◆ PROBLEM: One figure is wanted here: how many lines in the entries hold the word "express".

◆ INFORMATION SUPPLIED:
▬▬▬

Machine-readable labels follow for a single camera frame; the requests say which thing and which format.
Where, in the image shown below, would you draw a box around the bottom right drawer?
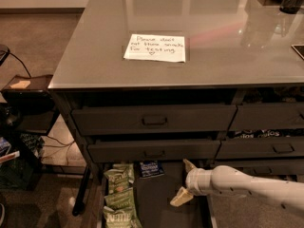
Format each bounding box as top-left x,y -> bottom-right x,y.
211,159 -> 304,176

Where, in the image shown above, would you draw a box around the dark tablet on counter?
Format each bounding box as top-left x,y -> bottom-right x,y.
291,45 -> 304,60

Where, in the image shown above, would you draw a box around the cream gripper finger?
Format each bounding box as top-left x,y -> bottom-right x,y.
183,159 -> 196,173
170,187 -> 194,207

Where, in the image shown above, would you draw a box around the middle left drawer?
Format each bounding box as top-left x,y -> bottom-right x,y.
88,139 -> 220,162

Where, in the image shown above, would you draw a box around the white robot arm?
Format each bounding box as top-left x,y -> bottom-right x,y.
170,159 -> 304,215

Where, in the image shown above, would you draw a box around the open bottom left drawer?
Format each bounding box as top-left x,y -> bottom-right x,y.
96,161 -> 219,228

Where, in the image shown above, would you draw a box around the blue chip bag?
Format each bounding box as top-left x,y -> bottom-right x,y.
140,161 -> 164,179

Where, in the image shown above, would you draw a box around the green chip bag middle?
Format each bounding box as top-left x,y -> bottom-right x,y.
104,188 -> 135,210

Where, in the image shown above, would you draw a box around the top right drawer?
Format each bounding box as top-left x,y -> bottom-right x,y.
230,103 -> 304,131

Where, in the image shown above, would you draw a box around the green Kettle chip bag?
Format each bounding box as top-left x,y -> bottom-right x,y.
103,206 -> 143,228

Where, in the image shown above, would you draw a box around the top left drawer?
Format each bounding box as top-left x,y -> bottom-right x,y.
71,104 -> 237,136

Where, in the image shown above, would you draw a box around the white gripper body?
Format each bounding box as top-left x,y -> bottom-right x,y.
185,168 -> 220,196

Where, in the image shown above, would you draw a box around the middle right drawer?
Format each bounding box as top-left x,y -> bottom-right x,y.
217,137 -> 304,160

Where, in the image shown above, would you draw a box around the white handwritten paper note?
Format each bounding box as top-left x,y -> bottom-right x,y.
123,34 -> 186,63

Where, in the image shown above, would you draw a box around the dark side tray table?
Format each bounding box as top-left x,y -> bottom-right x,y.
1,75 -> 59,136

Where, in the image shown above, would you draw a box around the grey cabinet counter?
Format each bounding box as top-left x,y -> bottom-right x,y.
49,0 -> 304,228

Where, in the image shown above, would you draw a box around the dark storage crate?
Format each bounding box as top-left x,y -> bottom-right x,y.
0,134 -> 45,190

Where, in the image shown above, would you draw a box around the dark snack bags in drawer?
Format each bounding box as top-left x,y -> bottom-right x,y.
228,128 -> 304,139

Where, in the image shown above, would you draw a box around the green chip bag top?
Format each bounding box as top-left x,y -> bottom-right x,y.
104,163 -> 135,194

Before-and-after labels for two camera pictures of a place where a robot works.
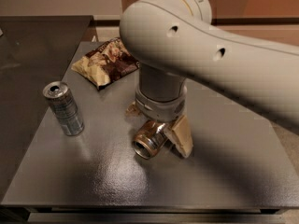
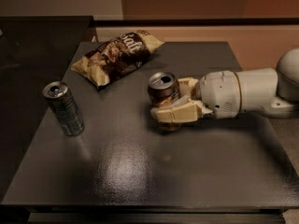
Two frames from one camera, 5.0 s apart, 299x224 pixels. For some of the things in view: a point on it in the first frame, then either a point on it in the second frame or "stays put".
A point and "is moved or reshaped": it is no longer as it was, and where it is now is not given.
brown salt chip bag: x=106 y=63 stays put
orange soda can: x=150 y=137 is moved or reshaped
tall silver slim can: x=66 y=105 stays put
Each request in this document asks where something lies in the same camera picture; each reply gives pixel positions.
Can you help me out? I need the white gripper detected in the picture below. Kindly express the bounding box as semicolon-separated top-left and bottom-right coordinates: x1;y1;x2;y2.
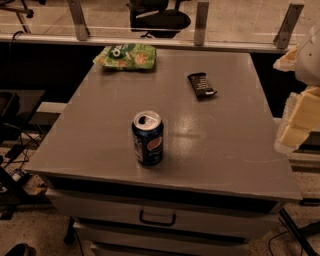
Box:
273;21;320;149

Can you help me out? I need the blue pepsi can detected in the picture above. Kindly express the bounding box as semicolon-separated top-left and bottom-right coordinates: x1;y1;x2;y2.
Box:
132;110;164;166

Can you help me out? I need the grey drawer cabinet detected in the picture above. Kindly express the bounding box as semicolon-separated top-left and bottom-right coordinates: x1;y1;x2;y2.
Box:
27;50;301;256

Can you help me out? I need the black office chair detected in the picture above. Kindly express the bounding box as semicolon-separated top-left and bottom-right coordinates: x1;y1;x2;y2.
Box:
127;0;191;39

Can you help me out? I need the green chip bag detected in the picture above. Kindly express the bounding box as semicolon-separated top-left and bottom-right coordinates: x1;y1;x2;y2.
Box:
93;43;157;70

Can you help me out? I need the metal railing frame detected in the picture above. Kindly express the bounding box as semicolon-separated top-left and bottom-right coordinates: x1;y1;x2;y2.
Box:
0;0;295;54

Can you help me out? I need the black drawer handle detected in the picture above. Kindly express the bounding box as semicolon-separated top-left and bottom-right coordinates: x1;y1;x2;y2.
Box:
139;210;176;227

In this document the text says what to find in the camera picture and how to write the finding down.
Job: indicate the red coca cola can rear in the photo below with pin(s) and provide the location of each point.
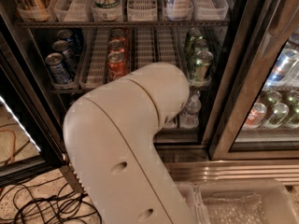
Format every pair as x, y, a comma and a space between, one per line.
118, 34

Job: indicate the blue pepsi can rear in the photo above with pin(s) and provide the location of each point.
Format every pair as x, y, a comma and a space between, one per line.
71, 38

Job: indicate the red coca cola can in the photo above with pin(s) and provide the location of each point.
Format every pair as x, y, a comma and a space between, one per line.
116, 63
116, 46
118, 34

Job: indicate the red coca cola can middle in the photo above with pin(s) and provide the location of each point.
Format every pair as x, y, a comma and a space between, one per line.
116, 46

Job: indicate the green can middle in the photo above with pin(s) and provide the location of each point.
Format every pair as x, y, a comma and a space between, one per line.
199, 46

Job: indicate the stainless fridge base grille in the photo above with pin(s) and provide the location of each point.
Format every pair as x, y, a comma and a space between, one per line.
193, 165

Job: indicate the blue pepsi can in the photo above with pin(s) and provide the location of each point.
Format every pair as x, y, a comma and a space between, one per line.
71, 38
58, 69
64, 48

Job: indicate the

▬▬▬

◆ YOUR RESPONSE: 7